More recently, STING and cyclic GMP-AMP synthase (cGAS) have gained considerable attention as representing the pivotal pathway that regulates downstream interferon signaling to provide danger signals. The abnormal presence of cytosolic DNA from dying tumor cells leads to cGAS activation and the generation of cyclic GMP-AMP, which, upon binding to STING, activates TANK-binding kinase 1 (TBK1) and IRF3, ultimately triggering type 1 interferon signaling13. The STING-cGAS pathway also induces NF-κB signaling and the transcription of proinflammatory cytokines, including IL-6 and TNFα (Fig. 1c)13.
Methylation in cancer
DNA methylation of cytosine residues, primarily on 5’-C-phosphate-G-3 (CpG) dinucleotides, and covalent modifications of histones via acetylation, methylation, phosphorylation, and ubiquitination, confer a heritable epigenetic code that profoundly regulates transcriptional activity in normal tissues and cancer cells. Accumulating evidence shows that aberrant epigenetic reprogramming significantly contributes to tumor initiation and progression14,15. For instance, site-specific promoter hypermethylation of tumor suppressors has been considered the key epigenetic event during carcinogenesis14. More recent studies have shown increased stochastic variations in methylation events in the cancer epigenome11, which may contribute to tumor heterogeneity. Mechanistically, DNA methyltransferase 1 (DNMT1), DNMT3A, and DNMT3B have been shown to be important maintenance and de novo methyltransferases in cancer16,17. By contrast, ten-eleven translocation methylcytosine dioxygenase 1 (TET1), TET2 and TET3 mediate key steps in active DNA demethylation18.

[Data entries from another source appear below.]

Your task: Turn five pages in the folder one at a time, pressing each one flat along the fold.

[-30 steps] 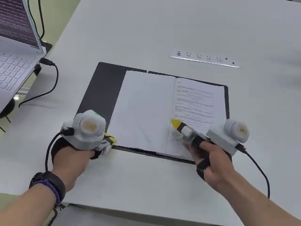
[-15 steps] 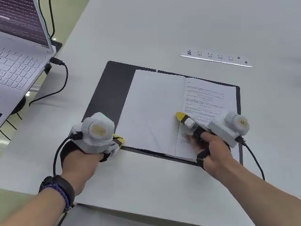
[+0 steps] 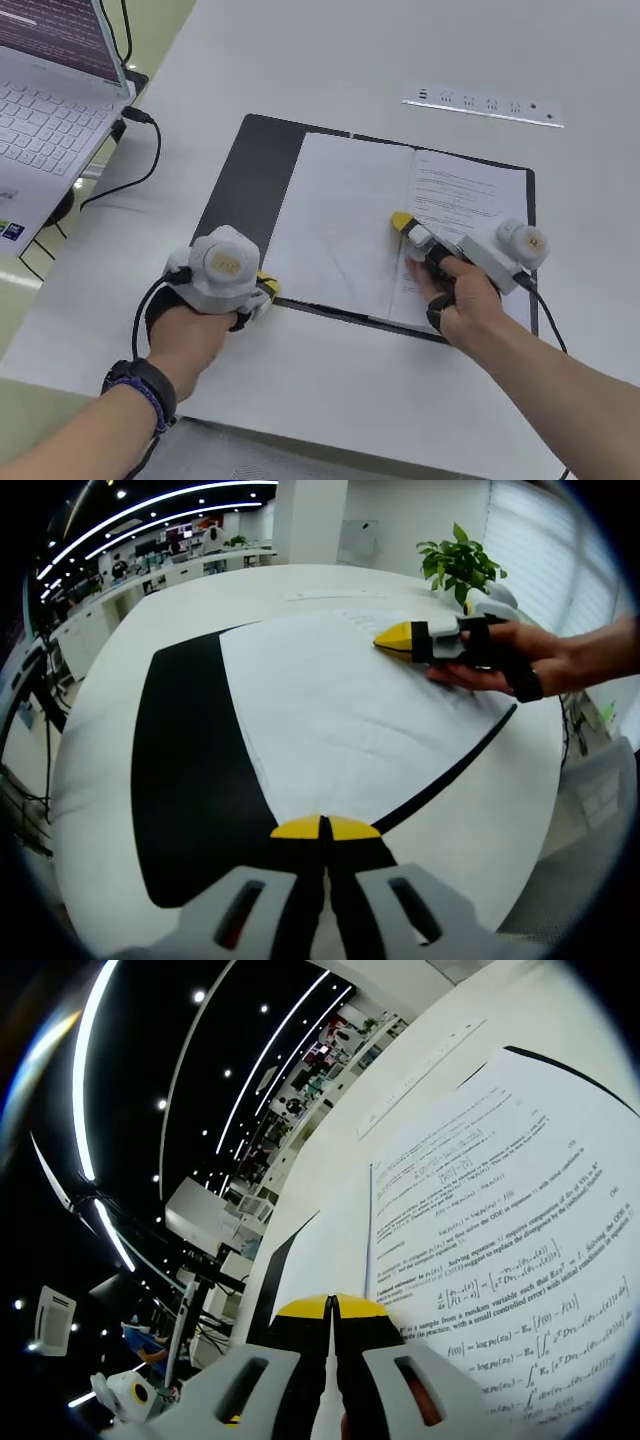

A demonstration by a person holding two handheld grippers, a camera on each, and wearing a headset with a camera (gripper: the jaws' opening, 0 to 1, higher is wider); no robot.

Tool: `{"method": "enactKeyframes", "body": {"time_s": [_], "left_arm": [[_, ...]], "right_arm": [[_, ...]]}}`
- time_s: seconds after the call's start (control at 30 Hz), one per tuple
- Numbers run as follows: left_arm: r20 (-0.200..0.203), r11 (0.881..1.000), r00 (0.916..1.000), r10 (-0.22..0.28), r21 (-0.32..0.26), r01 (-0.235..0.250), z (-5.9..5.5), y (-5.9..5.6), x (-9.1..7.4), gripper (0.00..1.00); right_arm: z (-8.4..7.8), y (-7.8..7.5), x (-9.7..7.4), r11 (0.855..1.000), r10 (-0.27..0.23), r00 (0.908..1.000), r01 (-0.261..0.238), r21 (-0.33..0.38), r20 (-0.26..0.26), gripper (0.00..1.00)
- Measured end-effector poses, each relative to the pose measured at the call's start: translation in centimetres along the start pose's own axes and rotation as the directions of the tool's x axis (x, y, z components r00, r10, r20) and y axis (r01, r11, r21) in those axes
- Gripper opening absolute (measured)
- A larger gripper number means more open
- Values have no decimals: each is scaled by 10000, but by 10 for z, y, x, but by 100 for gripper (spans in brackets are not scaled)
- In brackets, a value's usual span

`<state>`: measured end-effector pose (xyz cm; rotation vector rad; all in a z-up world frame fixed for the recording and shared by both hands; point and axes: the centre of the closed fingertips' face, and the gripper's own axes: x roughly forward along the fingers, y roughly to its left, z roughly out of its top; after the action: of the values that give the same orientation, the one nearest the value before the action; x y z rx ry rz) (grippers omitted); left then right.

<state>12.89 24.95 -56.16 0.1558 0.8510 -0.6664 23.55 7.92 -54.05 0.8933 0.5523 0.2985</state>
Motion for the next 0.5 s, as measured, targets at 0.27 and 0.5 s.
{"method": "enactKeyframes", "body": {"time_s": [0.27,0.5], "left_arm": [[130,9991,9999,-81,-412,86,0,1,0,0],[179,9988,9998,-119,-477,128,0,1,-1,0]], "right_arm": [[11,0,10,9994,-73,9992,59,347,386,0],[13,11,9,9985,-63,9981,29,553,611,0]]}}
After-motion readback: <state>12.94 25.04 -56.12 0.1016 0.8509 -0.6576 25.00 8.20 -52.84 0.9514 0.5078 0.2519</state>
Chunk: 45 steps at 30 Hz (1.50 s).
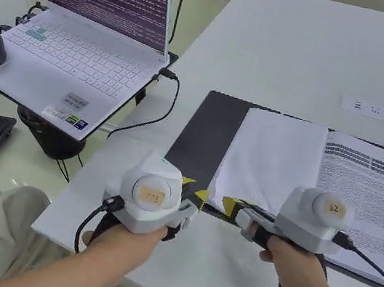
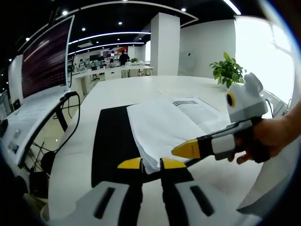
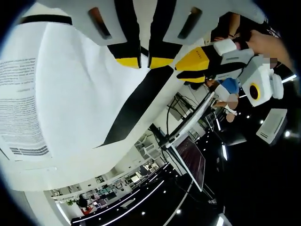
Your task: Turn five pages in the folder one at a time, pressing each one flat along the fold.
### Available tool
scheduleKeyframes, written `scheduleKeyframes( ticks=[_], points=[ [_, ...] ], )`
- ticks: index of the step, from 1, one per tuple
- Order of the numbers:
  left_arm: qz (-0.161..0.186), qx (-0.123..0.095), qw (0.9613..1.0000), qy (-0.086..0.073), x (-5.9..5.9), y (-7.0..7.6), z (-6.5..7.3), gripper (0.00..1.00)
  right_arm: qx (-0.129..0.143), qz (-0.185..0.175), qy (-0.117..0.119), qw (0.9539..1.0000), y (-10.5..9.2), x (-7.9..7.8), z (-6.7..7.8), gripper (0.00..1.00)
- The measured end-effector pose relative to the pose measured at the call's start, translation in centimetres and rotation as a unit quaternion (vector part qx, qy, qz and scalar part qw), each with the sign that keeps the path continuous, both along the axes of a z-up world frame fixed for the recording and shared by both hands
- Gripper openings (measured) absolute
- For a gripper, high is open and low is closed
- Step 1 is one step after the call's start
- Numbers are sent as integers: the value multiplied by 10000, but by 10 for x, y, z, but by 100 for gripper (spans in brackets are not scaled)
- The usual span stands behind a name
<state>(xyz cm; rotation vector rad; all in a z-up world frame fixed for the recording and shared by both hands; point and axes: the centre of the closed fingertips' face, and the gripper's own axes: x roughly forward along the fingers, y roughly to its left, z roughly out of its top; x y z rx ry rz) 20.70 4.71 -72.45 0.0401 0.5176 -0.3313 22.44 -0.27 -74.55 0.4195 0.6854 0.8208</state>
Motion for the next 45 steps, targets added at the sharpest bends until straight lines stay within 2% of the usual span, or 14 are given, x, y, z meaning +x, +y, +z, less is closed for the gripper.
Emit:
scheduleKeyframes(
  ticks=[4, 8, 14, 18, 23, 25, 27, 29, 32, 36, 37, 39, 42, 45],
  points=[
    [-323, 119, 9993, 120, 13, -22, -16, 13, 78, -292, -13, 9995, -29, 18, 9, 4],
    [-410, 224, 9986, 267, 22, -34, -32, 13, 101, -499, 77, 9987, -55, 35, 8, 3],
    [-286, 360, 9975, 529, 24, -32, -55, 13, 89, -653, 236, 9975, -81, 57, 1, 2],
    [-283, 567, 9954, 716, 19, -27, -67, 13, 134, -713, 524, 9960, -90, 70, -8, 0],
    [-145, 525, 9973, 493, 16, -25, -66, 15, 275, -905, 782, 9924, -94, 86, -13, 0],
    [-118, 512, 9975, 473, 17, -24, -65, 15, 521, -1127, 1108, 9861, -93, 91, -12, 0],
    [-123, 559, 9974, 436, 17, -25, -64, 16, 648, -1216, 1224, 9829, -94, 95, -12, 0],
    [-137, 572, 9974, 415, 17, -24, -64, 16, 909, -1362, 1514, 9748, -94, 103, -13, 0],
    [-129, 571, 9976, 383, 17, -24, -64, 16, 903, -1590, 1623, 9696, -101, 112, -19, 0],
    [-95, 564, 9977, 360, 17, -23, -64, 17, 1443, -1831, 2178, 9477, -100, 122, -19, 0],
    [-97, 574, 9977, 353, 17, -23, -64, 17, 1496, -1859, 2206, 9457, -99, 125, -19, 0],
    [-83, 563, 9978, 345, 17, -23, -65, 17, 1700, -2017, 2331, 9360, -98, 134, -17, 0],
    [-111, 585, 9977, 334, 18, -22, -66, 17, 1835, -2153, 2435, 9277, -98, 147, -18, 0],
    [-89, 576, 9978, 308, 19, -19, -66, 19, 1874, -2210, 2460, 9249, -98, 160, -20, 0]
  ],
)
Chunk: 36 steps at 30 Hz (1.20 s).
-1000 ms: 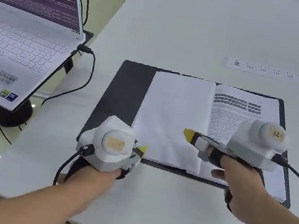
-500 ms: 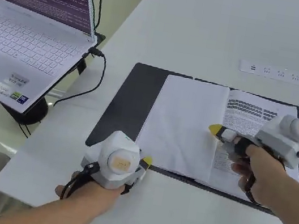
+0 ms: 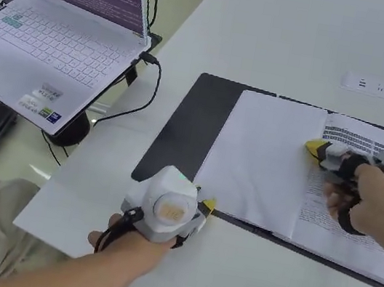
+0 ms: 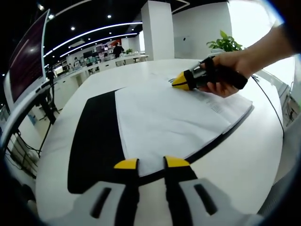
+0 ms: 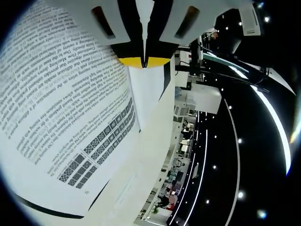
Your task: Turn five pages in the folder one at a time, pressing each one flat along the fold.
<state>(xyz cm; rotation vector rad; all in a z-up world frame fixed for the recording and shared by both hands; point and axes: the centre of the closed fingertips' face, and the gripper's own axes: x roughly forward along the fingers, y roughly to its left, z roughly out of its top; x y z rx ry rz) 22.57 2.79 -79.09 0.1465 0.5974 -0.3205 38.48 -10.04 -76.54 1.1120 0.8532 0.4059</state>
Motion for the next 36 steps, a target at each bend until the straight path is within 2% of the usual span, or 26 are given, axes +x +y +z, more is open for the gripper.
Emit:
scheduleKeyframes(
  ticks=[7, 12, 19, 22, 25, 29, 36],
  points=[
    [40, -64, 10000, -22, 0, 1, 0, 20, 7, -182, 63, 9998, 1, 32, 0, 0],
    [56, -66, 9999, -58, 0, 0, 0, 20, 198, -593, 215, 9978, -5, 53, -5, 0],
    [66, -60, 9999, -74, 0, 0, -1, 20, 372, -1089, 205, 9931, -9, 82, -4, 0],
    [71, -58, 9999, -79, 0, 0, -1, 20, 343, -1195, 161, 9921, -11, 90, -3, 0],
    [71, -65, 9999, -76, 0, 0, -1, 20, 387, -1219, 218, 9915, -11, 91, -4, 0],
    [70, -64, 9999, -69, 0, 0, 0, 20, 389, -1072, 204, 9933, -9, 86, -3, 0],
    [83, -70, 9999, -70, 0, 0, 0, 20, 531, -602, 267, 9964, -8, 57, -2, 0]
  ],
)
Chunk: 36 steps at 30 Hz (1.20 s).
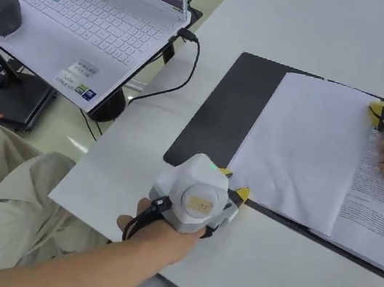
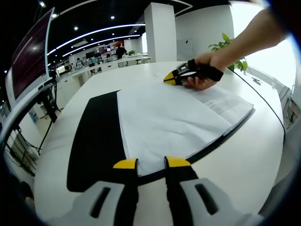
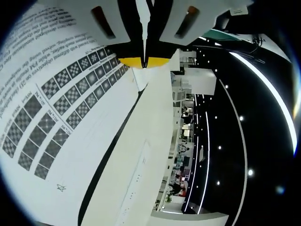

Dysregulated methylation of immune pathways in cancer
In recent years, it has become apparent that immune-related pathways in cancer are regulated by the epigenetic machinery. For instance, mechanisms of human leukocyte antigen (HLA) downregulation include mutations in MHC class I heavy chain genes19,20, mutations in the b2m gene21, mutations in genes encoding JAK/STAT pathway components22 and hypermethylation of MHC class I gene loci23. Furthermore, the expression of costimulatory and immune checkpoint molecules is not limited to immune cells; tumor cells also exploit these interactions to induce a tolerogenic tumor microenvironment7. Indeed, comprehensive profiling of the DNA methylation status of immune synapse genes using level 1 methylation data from 8,186 solid tumors and 745 normal adjacent tissues in 30 solid tumor types from The Cancer Genome Atlas (TCGA) demonstrated hypomethylation of immune checkpoint genes and hypermethylation of costimulatory genes across disease sites in comparison to normal adjacent tissues, thus indicating that these cells adopted an immune-tolerogenic phenotype12. Strikingly, the differential methylation status of the immune synapse genes exhibited prognostic significance in immunogenic cancers, including melanoma, lung cancer, kidney cancer, head and neck cancer, and breast cancer, with associated changes in effector T cell trafficking to the tumor microenvironment12.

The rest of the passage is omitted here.